What you will do: Please filter the entries for the word "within" and copy every line that has it.
--- Extracted data Enclosed Below ---
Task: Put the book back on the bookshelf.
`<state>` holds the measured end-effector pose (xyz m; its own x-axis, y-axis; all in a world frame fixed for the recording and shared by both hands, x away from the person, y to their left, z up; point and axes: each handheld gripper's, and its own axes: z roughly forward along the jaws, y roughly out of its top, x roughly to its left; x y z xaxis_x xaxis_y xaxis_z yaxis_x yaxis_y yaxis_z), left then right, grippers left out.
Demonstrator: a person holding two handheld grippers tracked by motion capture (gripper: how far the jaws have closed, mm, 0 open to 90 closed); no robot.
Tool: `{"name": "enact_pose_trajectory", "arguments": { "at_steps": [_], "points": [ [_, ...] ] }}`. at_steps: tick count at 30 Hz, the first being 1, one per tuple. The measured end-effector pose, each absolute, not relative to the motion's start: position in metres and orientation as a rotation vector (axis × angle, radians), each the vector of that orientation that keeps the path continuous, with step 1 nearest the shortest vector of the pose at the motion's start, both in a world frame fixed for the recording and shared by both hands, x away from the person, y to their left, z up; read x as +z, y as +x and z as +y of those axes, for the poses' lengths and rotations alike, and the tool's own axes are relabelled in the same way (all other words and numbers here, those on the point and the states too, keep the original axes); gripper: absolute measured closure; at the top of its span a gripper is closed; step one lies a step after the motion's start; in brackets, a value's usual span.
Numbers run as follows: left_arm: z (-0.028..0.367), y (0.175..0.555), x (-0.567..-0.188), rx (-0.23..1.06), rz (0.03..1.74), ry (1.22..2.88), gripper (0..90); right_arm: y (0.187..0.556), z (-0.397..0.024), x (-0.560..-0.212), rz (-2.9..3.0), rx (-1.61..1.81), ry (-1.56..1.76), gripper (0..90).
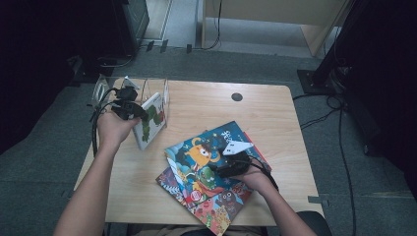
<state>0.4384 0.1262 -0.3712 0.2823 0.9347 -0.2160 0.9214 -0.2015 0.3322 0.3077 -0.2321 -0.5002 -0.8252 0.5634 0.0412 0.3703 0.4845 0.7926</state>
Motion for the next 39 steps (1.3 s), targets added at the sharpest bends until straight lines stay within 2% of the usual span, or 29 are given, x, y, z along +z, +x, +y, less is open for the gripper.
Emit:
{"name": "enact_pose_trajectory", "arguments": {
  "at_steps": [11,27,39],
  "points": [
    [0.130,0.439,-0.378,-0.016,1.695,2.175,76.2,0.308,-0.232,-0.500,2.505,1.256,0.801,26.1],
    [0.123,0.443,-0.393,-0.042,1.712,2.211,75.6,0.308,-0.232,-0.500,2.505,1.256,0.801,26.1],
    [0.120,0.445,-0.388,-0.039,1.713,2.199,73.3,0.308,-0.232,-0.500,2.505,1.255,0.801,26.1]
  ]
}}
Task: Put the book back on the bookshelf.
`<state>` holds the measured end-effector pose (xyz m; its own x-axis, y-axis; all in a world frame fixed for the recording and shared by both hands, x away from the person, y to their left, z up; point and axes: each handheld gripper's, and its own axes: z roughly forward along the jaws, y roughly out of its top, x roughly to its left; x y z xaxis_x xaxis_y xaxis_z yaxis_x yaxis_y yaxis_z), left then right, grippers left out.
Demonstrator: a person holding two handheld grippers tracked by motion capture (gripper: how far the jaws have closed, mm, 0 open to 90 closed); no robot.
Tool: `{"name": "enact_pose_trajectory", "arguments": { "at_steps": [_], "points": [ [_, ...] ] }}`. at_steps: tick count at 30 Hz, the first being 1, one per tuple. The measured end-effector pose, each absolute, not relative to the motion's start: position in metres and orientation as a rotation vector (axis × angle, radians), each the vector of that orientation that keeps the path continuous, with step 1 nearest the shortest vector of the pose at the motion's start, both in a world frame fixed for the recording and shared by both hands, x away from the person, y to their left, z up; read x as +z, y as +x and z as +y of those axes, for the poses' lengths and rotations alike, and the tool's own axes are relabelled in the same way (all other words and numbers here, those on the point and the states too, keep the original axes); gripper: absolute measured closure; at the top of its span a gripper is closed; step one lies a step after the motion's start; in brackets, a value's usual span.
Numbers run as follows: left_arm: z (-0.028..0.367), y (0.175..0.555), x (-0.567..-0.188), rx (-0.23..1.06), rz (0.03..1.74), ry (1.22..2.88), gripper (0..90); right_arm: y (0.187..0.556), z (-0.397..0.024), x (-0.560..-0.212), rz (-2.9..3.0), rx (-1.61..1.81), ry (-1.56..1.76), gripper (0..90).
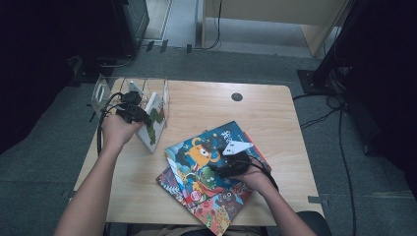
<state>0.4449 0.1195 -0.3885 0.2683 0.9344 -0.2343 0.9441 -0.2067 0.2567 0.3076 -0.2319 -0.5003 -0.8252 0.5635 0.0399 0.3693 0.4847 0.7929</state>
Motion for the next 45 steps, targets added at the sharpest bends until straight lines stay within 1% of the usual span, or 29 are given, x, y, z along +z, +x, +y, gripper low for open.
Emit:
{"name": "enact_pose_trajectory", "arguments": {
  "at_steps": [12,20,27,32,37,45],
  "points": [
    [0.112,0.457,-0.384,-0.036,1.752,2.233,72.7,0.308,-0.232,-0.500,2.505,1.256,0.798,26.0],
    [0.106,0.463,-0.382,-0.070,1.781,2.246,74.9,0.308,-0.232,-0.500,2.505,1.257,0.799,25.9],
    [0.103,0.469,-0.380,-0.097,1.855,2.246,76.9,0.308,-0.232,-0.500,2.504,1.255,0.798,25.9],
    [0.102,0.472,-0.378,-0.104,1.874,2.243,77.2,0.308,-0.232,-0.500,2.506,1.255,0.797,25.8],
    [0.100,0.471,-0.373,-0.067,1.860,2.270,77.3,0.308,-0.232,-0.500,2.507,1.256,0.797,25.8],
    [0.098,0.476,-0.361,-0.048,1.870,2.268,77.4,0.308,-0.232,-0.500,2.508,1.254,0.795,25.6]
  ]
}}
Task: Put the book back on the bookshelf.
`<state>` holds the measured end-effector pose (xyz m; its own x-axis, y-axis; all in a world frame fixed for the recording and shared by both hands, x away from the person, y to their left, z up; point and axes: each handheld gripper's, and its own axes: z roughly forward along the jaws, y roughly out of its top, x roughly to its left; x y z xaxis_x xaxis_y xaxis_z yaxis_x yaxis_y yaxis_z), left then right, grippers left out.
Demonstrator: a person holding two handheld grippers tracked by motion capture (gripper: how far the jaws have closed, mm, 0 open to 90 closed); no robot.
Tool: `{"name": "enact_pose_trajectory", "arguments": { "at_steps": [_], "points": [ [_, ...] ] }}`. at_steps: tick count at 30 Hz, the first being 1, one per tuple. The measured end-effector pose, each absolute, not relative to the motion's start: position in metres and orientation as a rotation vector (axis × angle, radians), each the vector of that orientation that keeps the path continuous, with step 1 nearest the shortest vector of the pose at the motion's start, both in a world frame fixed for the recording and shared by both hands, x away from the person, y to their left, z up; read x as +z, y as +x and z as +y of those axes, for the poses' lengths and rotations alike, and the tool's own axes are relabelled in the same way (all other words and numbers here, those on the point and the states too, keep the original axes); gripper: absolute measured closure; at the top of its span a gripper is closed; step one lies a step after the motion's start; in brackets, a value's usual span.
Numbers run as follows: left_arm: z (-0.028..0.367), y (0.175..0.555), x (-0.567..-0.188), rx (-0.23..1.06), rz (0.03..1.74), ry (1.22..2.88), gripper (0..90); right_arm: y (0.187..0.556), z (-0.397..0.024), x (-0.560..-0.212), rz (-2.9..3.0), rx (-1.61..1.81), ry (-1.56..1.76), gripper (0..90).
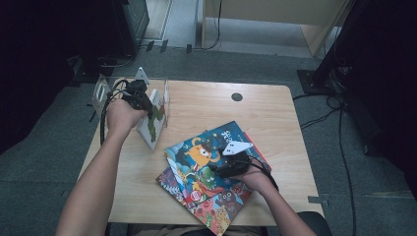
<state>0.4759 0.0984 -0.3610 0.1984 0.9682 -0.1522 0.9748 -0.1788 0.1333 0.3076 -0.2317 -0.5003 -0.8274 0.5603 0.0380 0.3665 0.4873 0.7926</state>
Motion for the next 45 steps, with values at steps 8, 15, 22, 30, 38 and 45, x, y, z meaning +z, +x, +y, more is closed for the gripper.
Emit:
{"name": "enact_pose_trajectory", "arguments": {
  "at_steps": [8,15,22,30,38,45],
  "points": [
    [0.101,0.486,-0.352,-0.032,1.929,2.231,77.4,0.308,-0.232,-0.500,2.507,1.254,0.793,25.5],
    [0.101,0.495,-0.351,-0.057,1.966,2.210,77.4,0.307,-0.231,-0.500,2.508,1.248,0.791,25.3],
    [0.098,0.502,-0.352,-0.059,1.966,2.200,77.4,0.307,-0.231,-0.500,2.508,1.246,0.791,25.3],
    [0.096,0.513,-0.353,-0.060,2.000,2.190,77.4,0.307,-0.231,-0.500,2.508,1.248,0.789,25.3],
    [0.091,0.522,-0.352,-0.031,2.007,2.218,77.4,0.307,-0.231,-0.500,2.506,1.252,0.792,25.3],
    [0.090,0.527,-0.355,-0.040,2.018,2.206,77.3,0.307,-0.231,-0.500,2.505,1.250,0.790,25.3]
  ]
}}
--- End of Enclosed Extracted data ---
Solution to the exercise:
Motion for the next 39 steps (1.3 s), targets added at the sharpest bends until straight lines stay within 2% of the usual span, or 29 are given, x, y, z along +z, +x, +y, less is open for the gripper.
Motion for the next 45 steps, targets added at the sharpest bends until straight lines stay within 1% of the usual span, or 29 are given, x, y, z along +z, +x, +y, gripper low for open.

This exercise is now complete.